Repository Googalytics – Visits from HEIs

Chatting with @clarileia from the OU Library today about what a) interesting, and b) useful things we might be able to learn from web analytics around the OU’s open repository – http://oro.open.ac.uk – I wondered whether it would be possible to generate reports based around traffic coming from other HEIs.

I had a vague memory of setting up filters on Google Analytics years ago to segment out library activity based on visitor IP address, using IP ranges from from the different OU regional offices to generate reports based on library website usage by region, though I’m not sure I ever blogged it (I was asked not to publish the list of OU IP address ranges…). Trying to refresh my memory, it seems you can set up custom filters in a Google Analytics site profile to limit data collection to visits from within a particular IP address range (eg exclude internal traffic and IP address range tool):

googalytics IP range tracking

IP limits don’t appear to be available for defining custom segments; instead, GA looks up the owner of the IP address and reports that as a Service Provider attribute, which can be used to define a custom segment:

GA - university source:service provider segment

(When accessing GA though the API, I think the corresponding field is ga:networkLocation(?), though I haven’t tested it…)

Here’s an example of what a segment filter on Service Provider terms containing university turns up:

GA service provider example

So now I’m wondering: is there a full list of “Service Provider” names for UK HEIs, as picked up by Google Analytics, anywhere, that could be used as the basis of a shareable/templated Advanced Segment?

See also: OUseful.info posts on library analytics.

Author: Tony Hirst

I'm a Senior Lecturer at The Open University, with an interest in #opendata policy and practice, as well as general web tinkering...

8 thoughts on “Repository Googalytics – Visits from HEIs”

    1. @alan I know there are lists of identifiers as eg maintained by JISCMU – I wasn’t sure that IDs Google was using or how it was identifying them? Or whether someone had compiled a list… A principled experiment would be to try to identify IP ranges, set up filters-in around those and then look to see what identifiers turn up for each domain name range. (Is there a list of HEI IP ranges?!)

        1. @herrdoktorc thanks – I think there may be a ToS busting route to IP address sampling in Google Analytics, but I’d have to do some digging… Agreed it would be really handy to know where Google get their IP-service provider name mapping from…
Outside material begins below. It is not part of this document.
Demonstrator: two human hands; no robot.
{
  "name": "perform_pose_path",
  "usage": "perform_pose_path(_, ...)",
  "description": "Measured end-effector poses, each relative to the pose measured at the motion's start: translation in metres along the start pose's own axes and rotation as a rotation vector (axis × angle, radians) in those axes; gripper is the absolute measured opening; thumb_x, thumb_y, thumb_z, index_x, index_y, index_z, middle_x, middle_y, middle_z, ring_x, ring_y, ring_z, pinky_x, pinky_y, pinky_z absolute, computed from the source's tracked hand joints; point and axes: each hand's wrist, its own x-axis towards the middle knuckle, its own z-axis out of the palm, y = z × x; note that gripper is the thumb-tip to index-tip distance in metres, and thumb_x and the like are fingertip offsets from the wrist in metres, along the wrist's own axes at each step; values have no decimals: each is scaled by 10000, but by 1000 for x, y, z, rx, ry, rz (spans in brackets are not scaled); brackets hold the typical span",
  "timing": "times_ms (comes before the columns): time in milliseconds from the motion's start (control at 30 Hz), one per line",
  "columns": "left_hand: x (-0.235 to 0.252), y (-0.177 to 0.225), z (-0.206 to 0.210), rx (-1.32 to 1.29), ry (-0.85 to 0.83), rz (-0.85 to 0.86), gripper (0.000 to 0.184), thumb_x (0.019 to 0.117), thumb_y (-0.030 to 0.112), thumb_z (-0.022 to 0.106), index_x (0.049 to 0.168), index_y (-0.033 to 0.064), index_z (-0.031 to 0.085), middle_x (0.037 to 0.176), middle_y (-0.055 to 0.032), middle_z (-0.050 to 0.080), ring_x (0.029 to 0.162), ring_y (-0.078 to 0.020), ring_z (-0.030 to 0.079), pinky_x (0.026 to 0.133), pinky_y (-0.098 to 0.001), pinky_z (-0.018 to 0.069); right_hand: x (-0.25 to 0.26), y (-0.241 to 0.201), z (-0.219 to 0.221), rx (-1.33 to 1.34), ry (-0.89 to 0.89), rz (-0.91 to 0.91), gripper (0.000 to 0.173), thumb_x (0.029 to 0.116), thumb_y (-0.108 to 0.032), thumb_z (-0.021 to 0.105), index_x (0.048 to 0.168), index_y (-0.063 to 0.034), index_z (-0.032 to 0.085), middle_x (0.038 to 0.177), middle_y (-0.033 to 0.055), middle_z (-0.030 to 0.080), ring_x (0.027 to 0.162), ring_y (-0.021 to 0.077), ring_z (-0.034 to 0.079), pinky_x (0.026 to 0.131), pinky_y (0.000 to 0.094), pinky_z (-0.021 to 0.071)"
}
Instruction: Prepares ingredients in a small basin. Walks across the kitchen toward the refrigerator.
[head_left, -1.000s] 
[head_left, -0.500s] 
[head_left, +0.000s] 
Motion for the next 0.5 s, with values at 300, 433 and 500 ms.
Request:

    2. @alan I know there are lists of identifiers as eg maintained by JISCMU – I wasn’t sure that IDs Google was using or how it was identifying them? Or whether someone had compiled a list… A principled experiment would be to try to identify IP ranges, set up filters-in around those and then look to see what identifiers turn up for each domain name range. (Is there a list of HEI IP ranges?!)

  1. I had a go at creating a filter on IP too, but couldn’t get it to work and couldn’t work out what the problem was so created one excluding ISP domain instead – tomorrow I will see if it has worked!!

    1. @clari I think I’ve managed the IP range filters before? Were you trying to just exclude OU IP ranges? Bear in mind that the regions may have their own values that return an open university name/registrar/owner.

      1. I copied what you (or someone) had done in another filter in GA but it didn’t like the RegEx – was fine to save the one that was already there but I got an error when creating a new one, even when using the predefined filter and filling in the boxes rather than doing it as a custom one!